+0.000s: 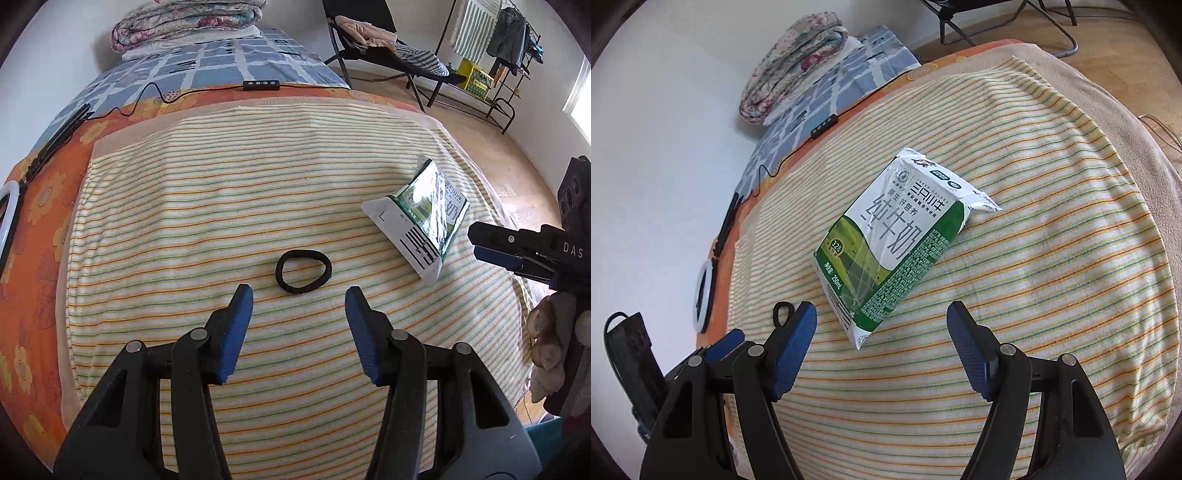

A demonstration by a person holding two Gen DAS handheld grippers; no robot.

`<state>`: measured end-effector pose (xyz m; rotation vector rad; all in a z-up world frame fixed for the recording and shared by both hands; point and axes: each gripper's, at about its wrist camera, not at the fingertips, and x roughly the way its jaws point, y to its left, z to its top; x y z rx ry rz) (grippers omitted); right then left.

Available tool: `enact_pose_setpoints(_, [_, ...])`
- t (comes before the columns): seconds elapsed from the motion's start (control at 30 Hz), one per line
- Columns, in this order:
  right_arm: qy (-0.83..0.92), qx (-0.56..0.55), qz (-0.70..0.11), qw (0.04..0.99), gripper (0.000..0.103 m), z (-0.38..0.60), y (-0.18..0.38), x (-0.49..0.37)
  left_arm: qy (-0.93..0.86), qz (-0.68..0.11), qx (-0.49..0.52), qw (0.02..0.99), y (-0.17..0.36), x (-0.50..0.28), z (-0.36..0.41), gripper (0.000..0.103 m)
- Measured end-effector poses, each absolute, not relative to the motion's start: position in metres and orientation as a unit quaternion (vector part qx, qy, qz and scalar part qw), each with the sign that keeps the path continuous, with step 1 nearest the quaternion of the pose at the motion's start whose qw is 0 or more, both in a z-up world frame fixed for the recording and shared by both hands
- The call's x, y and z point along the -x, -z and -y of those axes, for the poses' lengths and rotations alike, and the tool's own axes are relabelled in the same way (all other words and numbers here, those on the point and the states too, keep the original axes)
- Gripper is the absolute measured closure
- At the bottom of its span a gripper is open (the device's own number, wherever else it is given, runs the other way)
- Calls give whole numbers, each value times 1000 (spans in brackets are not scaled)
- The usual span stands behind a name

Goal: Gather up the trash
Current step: 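Grasp the black hair tie with the left tool while the right tool grasps the milk carton, then carry the hair tie and milk carton over the blue basket with both tools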

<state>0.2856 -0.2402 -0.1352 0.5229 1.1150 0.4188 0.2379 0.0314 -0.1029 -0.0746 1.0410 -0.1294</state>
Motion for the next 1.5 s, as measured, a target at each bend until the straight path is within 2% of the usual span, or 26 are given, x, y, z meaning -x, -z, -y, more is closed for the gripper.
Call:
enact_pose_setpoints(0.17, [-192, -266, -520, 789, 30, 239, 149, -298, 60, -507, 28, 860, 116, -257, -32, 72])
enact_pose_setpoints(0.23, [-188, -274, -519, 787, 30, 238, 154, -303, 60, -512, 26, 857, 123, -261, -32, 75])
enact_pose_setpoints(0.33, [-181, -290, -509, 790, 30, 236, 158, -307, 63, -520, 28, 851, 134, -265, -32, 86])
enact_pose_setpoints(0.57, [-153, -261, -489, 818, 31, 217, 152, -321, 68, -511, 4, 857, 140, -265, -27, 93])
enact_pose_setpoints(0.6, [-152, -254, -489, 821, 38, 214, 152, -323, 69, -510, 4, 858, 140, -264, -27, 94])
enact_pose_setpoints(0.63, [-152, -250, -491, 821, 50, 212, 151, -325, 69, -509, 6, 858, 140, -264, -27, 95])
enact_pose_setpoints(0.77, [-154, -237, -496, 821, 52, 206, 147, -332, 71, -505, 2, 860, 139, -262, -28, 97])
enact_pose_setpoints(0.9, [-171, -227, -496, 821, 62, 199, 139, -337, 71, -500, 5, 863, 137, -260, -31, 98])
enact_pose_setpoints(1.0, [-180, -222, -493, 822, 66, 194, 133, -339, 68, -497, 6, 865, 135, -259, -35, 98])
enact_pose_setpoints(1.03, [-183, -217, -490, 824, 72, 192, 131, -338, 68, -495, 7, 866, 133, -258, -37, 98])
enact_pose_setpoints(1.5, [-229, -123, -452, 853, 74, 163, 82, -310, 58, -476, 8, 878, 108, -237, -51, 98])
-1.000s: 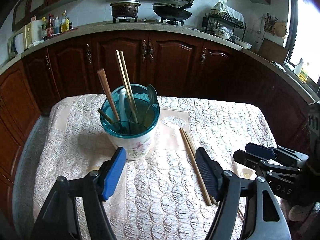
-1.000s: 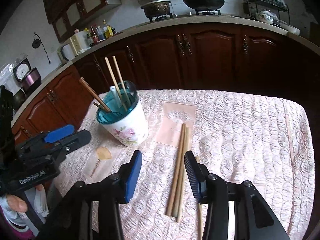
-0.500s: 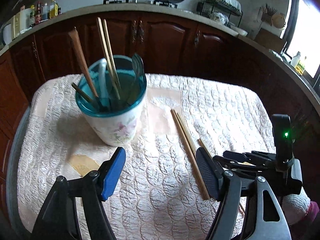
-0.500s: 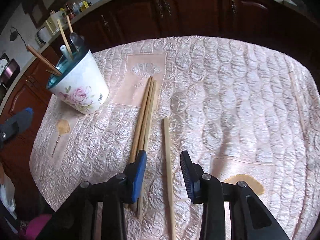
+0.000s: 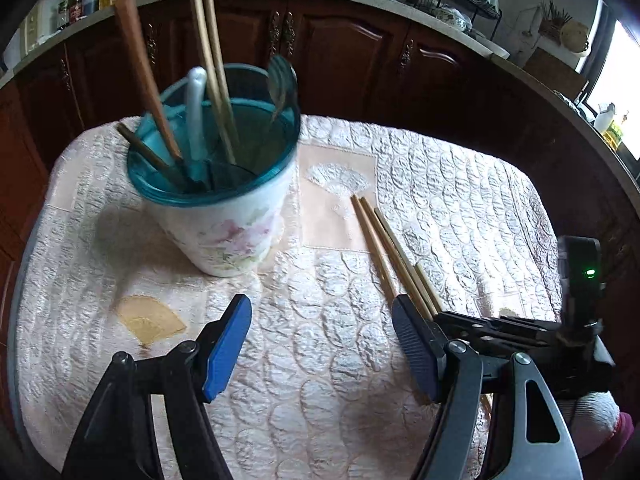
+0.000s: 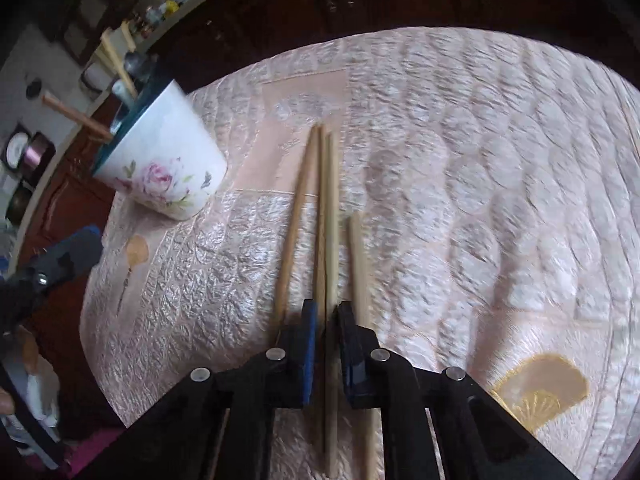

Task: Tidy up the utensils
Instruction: 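Move both tools to the remaining loose wooden chopsticks, then grasp one wooden chopstick with the left tool while the right tool grasps another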

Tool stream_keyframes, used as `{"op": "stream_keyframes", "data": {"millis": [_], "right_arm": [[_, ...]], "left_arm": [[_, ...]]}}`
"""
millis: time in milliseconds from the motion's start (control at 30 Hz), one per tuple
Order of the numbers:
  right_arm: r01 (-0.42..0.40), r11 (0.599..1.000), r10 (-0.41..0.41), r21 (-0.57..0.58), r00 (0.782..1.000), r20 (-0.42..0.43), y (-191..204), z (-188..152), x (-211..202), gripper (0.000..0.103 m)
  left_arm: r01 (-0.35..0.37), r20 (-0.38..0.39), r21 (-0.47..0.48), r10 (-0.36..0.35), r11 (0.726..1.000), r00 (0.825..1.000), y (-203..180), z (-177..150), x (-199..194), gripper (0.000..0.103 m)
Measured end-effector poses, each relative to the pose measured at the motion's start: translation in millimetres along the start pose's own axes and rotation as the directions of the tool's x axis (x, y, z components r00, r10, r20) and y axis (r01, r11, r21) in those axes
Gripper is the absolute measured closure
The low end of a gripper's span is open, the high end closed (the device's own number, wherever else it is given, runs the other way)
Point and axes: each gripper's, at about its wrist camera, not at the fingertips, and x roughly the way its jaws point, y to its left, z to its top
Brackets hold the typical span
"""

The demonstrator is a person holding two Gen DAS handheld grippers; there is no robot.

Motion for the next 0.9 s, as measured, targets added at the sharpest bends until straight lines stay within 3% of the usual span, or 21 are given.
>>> {"op": "stream_keyframes", "data": {"millis": [100,200,267,333,433,533,600,700,800,900], "right_arm": [[0.013,0.999,-0.013,0.032,1.0,-0.007,-12.0,-12.0,-8.8,0.095],[-0.017,1.0,0.017,-0.008,0.999,-0.042,-8.3,-21.0,-14.9,0.092],[-0.003,1.0,0.003,-0.013,1.0,-0.01,-3.4,-22.3,-25.9,0.091],[0.028,0.999,-0.027,-0.017,0.999,0.022,-9.0,-12.0,-38.1,0.089],[0.089,0.995,-0.088,-0.034,0.996,0.029,-13.0,1.6,-37.5,0.088],[0.096,0.994,-0.095,-0.043,0.995,0.012,-12.6,13.8,-23.3,0.085],[0.089,0.995,-0.09,-0.047,0.996,-0.006,-12.3,19.8,-12.4,0.085],[0.081,0.995,-0.082,-0.057,0.996,-0.02,-8.4,26.0,4.4,0.085],[0.056,0.998,-0.057,-0.039,0.998,-0.018,-13.0,26.5,7.5,0.095],[0.05,0.998,-0.05,-0.032,0.999,-0.013,-17.9,18.4,-5.7,0.095]], "left_arm": [[0.026,-0.034,-0.004,-0.026,1.0,0.999,-10.3,0.1,19.7,0.03],[0.061,-0.072,-0.029,-0.062,0.998,0.995,-19.2,2.8,42.8,0.031],[0.064,-0.09,-0.034,-0.066,0.997,0.994,-24.8,5.8,58.0,0.035],[0.058,-0.111,-0.024,-0.06,0.998,0.992,-30.4,8.6,71.4,0.048],[0.053,-0.137,0.008,-0.051,0.999,0.989,-39.4,10.1,90.6,0.052],[0.046,-0.158,0.017,-0.043,0.999,0.987,-44.7,9.8,105.6,0.058],[0.036,-0.15,0.021,-0.032,0.999,0.988,-45.8,9.7,109.7,0.066],[0.066,-0.158,0.016,-0.062,0.998,0.985,-43.8,9.3,110.4,0.094],[0.068,-0.169,0.042,-0.06,0.997,0.984,-37.8,0.7,98.5,0.095],[0.076,-0.172,0.054,-0.066,0.996,0.983,-26.7,-17.9,76.0,0.096]]}}
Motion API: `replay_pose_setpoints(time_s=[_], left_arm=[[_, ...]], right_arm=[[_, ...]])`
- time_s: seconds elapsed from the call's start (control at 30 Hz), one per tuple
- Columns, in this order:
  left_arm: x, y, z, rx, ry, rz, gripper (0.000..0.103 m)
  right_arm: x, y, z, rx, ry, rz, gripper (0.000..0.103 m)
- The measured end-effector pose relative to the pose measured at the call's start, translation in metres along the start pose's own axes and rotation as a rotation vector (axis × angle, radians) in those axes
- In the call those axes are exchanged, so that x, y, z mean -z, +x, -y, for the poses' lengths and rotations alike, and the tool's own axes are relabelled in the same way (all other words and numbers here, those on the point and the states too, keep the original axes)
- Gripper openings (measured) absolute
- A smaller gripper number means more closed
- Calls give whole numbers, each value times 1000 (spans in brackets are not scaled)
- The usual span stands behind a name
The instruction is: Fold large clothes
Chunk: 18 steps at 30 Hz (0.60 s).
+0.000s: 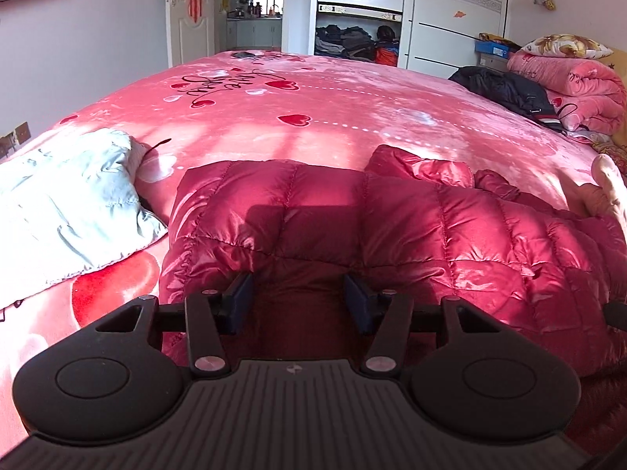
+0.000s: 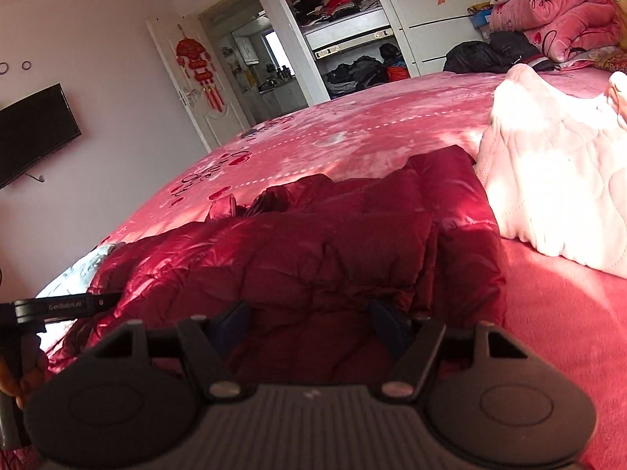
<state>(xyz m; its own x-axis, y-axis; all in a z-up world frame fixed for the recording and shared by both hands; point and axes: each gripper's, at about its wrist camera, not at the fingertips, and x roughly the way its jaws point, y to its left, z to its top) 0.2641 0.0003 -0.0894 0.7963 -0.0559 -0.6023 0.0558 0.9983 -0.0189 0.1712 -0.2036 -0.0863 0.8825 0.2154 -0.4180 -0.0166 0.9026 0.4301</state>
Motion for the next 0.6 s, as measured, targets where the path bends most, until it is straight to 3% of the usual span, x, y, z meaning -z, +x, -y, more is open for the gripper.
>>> replay_pose_setpoints(time_s=[0.27, 0.6], left_arm=[[4, 18, -2, -31, 25, 12, 68], [18, 20, 1, -51, 56, 55, 69]], right_arm=[[-3, 37, -14, 68, -119, -27, 70], [11, 45, -14, 95, -156, -37, 70]])
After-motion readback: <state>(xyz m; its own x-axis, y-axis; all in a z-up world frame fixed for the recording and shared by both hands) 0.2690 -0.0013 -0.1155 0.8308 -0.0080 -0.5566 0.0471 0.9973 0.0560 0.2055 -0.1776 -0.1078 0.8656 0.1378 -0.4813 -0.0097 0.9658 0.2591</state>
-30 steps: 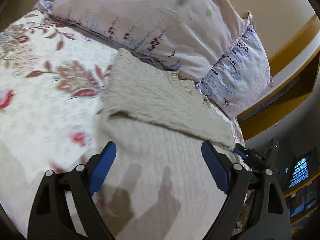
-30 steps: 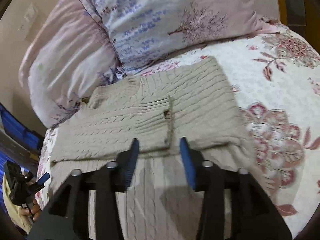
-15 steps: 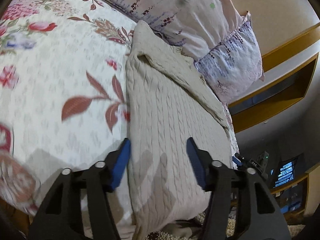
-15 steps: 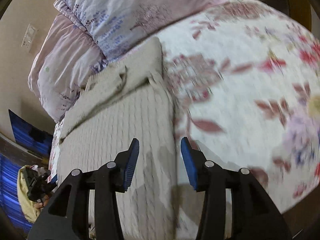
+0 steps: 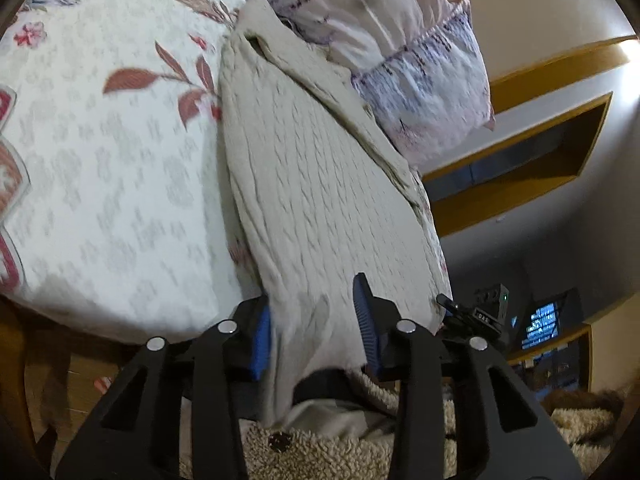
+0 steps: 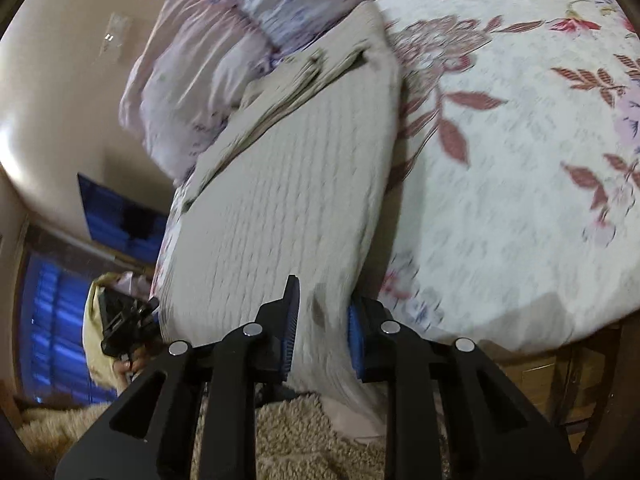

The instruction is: Fold small clothes

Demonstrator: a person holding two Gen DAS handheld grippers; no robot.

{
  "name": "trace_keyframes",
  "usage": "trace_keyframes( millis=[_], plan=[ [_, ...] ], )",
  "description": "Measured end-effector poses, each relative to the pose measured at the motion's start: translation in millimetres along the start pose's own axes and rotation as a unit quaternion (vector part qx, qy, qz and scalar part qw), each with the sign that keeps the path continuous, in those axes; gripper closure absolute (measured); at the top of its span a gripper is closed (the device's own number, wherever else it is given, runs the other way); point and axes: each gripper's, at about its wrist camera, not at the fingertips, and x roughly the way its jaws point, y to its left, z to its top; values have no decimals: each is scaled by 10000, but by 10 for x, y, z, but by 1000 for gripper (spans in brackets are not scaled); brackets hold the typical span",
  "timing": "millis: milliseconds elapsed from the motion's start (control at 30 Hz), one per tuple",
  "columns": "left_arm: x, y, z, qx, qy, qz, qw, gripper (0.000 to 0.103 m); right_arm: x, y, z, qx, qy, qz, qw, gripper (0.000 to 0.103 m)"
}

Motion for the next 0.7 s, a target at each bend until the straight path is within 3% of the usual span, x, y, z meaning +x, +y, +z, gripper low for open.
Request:
trace_keyframes(
  millis=[100,200,233,267,300,400,700],
  plan=[
    [10,-50,-34,188,142,45,9997,67,17,80,-72,-203,216,-82,9995,79],
    [39,-67,-39,292,333,40,9990,74,27,155,-110,-401,315,-130,9986,80],
    [56,-67,-37,316,380,57,9988,81,38,186,-112,-459,325,-155,9983,92],
    [77,-71,-32,336,413,98,9985,86,44,206,-107,-495,311,-177,9981,95],
    [91,-61,-22,330,430,131,9984,92,38,245,-88,-565,217,-232,9979,95],
    [58,-60,36,286,292,91,9991,95,-12,349,-28,-765,-113,-274,9966,95],
    [-276,-178,396,316,-723,242,9966,96,-309,649,284,-1413,-1543,-673,9755,96]
  ],
)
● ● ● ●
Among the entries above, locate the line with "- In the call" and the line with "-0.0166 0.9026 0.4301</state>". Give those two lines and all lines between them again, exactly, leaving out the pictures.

• **WRITTEN RESPONSE**
- In the call those axes are exchanged, so that x, y, z mean -z, +x, -y, for the poses' lengths and rotations alike, and the tool's own axes are relabelled in the same way (all other words and numbers here, those on the point and the states too, keep the original axes)
- Gripper openings (measured) absolute
- A smaller gripper number means more closed
- Calls give whole numbers, each value times 1000 (spans in brackets are not scaled)
- The usual span stands behind a name
The instruction is: Fold large clothes
Chunk: 18 steps at 30 Hz (0.60 s).
+0.000s: 
+0.000s: 
<state>(xyz m; its own x-axis, y-axis; all in a z-up world frame fixed for the recording and shared by both hands; point and axes: each gripper's, at about its wrist camera, not at the fingertips, and x roughly the way its jaws point, y to its left, z to its top) 0.2641 0.0003 -0.0894 0.7963 -0.0559 -0.6023 0.0558 0.9983 -0.0189 0.1712 -0.2036 -0.0863 0.8825 0.2154 -0.4180 -0.0166 0.9026 0.4301</state>

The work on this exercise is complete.